#### [PROBLEM TO SOLVE]
Retype, word for word, every line of the records below starting at the one that contains "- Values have" and ending at the one that contains "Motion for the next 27"; include both of those lines and nothing more.

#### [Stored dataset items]
■ ■ ■ ■ ■ ■ ■

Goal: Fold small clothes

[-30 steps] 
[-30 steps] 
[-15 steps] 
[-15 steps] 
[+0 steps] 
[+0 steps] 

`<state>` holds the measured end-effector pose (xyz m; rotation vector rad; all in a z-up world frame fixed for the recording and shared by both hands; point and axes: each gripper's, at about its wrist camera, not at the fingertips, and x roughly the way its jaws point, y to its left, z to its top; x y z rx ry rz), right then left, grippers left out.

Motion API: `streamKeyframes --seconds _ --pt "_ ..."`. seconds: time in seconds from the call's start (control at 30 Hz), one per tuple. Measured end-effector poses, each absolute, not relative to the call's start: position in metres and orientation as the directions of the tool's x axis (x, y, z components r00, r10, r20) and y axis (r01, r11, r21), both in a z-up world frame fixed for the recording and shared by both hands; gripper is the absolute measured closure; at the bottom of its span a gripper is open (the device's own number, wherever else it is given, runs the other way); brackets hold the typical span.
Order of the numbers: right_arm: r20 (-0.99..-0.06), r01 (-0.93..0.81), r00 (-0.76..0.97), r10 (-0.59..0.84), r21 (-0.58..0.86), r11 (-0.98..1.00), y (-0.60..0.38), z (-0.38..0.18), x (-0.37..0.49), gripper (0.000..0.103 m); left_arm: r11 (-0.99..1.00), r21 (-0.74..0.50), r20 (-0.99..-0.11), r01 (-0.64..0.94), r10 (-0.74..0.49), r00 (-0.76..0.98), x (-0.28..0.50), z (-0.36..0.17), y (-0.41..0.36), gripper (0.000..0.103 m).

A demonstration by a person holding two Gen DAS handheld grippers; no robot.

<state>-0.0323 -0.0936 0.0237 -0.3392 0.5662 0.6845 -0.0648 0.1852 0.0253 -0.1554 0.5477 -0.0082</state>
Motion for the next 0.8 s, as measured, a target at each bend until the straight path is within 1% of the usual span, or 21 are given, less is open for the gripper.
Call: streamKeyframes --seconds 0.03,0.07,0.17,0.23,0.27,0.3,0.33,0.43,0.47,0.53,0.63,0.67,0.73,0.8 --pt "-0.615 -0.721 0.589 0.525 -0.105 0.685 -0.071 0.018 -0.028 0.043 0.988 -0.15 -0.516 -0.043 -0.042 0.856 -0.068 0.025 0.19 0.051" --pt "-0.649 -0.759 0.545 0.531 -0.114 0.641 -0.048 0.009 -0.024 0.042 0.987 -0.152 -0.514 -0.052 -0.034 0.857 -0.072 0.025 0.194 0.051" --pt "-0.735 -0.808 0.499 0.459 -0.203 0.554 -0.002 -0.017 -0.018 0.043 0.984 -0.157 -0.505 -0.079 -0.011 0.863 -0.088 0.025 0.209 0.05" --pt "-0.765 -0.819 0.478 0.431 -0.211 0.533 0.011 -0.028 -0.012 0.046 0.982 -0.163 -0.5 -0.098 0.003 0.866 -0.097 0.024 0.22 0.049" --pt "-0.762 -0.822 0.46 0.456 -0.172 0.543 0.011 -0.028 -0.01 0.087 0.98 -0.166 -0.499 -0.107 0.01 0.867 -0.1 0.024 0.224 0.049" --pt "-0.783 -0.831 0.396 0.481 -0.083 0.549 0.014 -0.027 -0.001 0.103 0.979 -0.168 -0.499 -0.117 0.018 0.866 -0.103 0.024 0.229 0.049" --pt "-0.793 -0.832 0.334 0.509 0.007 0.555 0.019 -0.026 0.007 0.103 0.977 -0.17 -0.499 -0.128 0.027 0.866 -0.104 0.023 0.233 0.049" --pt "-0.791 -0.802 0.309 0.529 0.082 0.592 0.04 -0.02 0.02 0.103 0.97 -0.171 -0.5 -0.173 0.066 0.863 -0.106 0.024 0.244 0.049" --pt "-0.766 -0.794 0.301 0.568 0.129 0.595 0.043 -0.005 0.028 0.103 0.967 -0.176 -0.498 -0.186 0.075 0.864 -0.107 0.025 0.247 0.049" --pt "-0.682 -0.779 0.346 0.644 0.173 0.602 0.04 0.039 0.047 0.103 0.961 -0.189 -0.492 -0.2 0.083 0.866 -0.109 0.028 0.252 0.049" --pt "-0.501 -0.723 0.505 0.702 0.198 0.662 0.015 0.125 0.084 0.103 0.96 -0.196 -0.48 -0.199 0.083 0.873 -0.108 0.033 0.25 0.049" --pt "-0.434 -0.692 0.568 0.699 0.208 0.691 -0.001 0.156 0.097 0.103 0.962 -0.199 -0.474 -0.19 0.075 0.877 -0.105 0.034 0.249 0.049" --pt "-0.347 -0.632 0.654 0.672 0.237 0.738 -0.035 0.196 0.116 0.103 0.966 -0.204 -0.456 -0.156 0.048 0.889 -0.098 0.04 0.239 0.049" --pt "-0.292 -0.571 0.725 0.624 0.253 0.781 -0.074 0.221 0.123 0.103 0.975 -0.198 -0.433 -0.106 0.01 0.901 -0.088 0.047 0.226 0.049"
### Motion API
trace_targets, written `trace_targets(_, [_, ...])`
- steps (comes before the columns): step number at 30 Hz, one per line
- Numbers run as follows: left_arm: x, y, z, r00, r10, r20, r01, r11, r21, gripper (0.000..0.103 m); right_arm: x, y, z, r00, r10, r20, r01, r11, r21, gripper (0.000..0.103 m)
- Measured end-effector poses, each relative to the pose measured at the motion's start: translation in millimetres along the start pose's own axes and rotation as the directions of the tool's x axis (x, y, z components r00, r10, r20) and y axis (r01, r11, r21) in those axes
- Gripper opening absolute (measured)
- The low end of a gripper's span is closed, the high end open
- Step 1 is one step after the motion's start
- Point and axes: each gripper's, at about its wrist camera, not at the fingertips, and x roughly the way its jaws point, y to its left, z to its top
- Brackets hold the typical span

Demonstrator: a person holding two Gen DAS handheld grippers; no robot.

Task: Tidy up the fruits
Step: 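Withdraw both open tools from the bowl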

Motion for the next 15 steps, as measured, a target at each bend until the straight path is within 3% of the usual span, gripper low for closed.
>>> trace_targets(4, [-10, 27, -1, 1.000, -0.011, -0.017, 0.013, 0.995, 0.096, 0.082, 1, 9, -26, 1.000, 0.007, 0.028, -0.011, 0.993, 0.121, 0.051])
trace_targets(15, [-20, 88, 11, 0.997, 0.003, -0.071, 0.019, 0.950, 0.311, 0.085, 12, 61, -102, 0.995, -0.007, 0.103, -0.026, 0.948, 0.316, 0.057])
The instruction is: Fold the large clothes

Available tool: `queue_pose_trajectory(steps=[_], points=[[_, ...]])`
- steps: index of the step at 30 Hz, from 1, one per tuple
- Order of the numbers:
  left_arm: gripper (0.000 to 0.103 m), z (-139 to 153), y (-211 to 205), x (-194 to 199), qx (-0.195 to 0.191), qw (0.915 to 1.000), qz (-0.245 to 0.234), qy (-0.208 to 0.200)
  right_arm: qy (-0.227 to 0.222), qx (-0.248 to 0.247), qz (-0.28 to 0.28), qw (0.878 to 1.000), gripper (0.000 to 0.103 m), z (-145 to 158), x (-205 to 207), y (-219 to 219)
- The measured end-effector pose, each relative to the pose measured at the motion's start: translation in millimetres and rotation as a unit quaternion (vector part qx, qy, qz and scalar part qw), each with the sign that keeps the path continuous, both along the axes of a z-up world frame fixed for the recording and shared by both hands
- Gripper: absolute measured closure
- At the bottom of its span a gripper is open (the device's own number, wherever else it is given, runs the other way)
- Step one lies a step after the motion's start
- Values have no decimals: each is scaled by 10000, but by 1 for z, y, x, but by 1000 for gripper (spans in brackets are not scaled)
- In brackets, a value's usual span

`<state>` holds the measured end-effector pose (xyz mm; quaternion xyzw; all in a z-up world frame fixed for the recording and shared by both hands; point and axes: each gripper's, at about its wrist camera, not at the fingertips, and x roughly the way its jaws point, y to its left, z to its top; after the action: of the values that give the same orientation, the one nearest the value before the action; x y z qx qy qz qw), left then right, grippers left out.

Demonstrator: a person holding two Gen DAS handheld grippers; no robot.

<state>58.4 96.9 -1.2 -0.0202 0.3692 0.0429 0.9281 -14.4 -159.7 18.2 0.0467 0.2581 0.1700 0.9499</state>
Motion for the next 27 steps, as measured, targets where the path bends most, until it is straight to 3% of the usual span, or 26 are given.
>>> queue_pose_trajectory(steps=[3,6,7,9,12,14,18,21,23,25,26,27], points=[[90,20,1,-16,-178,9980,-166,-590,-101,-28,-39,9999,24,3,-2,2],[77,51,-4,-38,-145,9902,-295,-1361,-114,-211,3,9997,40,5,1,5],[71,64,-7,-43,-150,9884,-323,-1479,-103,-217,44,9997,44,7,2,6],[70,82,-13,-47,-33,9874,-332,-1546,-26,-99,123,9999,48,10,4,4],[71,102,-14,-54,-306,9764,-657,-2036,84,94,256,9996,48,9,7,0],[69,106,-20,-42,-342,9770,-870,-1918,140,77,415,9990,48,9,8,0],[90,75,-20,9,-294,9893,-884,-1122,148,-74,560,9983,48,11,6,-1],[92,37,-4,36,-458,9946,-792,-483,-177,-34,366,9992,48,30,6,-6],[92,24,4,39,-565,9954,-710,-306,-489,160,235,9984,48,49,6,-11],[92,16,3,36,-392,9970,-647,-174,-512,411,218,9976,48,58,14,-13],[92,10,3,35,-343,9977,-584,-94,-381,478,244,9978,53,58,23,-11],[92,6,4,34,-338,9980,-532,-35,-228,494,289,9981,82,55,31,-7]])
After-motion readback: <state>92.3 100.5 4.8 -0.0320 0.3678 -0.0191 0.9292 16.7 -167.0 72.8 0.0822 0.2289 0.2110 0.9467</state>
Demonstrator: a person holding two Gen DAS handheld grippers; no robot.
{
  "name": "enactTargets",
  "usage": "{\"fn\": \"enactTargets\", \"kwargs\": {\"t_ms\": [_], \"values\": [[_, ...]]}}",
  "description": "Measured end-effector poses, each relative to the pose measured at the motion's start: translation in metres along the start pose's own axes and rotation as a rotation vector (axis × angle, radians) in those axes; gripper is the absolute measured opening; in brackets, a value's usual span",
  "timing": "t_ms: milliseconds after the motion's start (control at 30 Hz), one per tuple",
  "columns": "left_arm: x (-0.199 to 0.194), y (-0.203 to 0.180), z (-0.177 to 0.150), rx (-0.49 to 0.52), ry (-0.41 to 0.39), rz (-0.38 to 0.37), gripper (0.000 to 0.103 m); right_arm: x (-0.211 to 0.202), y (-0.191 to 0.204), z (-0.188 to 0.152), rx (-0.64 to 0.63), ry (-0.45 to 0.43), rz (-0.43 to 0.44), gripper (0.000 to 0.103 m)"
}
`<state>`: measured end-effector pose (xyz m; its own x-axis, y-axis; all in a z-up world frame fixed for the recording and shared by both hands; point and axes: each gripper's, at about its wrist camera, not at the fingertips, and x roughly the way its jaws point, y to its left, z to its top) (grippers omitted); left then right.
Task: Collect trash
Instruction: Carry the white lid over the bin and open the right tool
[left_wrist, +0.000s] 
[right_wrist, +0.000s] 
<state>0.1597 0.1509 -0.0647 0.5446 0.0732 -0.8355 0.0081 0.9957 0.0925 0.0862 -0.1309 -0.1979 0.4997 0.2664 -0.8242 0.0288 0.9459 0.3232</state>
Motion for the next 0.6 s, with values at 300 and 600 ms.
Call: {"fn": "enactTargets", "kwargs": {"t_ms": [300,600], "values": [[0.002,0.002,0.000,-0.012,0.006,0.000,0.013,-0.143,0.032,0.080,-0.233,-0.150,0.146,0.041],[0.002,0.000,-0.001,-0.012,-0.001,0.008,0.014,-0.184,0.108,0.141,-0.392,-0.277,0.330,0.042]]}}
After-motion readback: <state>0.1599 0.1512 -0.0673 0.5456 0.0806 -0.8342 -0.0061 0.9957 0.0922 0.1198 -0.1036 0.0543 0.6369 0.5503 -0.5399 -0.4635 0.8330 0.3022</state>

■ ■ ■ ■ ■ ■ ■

#### [TASK RESPONSE]
- Values have no decimals: each is scaled by 10000, but by 1 for z, y, x, but by 1000 for gripper (spans in brackets are not scaled)
- In brackets, a value's usual span

`<state>` holds the measured end-effector pose (xyz mm; quaternion xyzw; all in a z-up world frame fixed for the recording and shared by both hands; point and axes: each gripper's, at about its wrist camera, not at the fingertips, and x roughly the way its jaws point, y to its left, z to its top; after the action: of the values that give the same orientation, the one nearest the value before the action; x y z qx qy qz qw), left then right, grippers left out.

Demonstrator: a person holding two Gen DAS handheld grippers; no robot.

<state>58.4 96.9 -1.2 -0.0202 0.3692 0.0429 0.9281 -14.4 -159.7 18.2 0.0467 0.2581 0.1700 0.9499</state>
Motion for the next 27 steps, as measured, targets where the path bends most, until it is straight to 3% of the usual span, or 26 are given.

The answer was written out completely.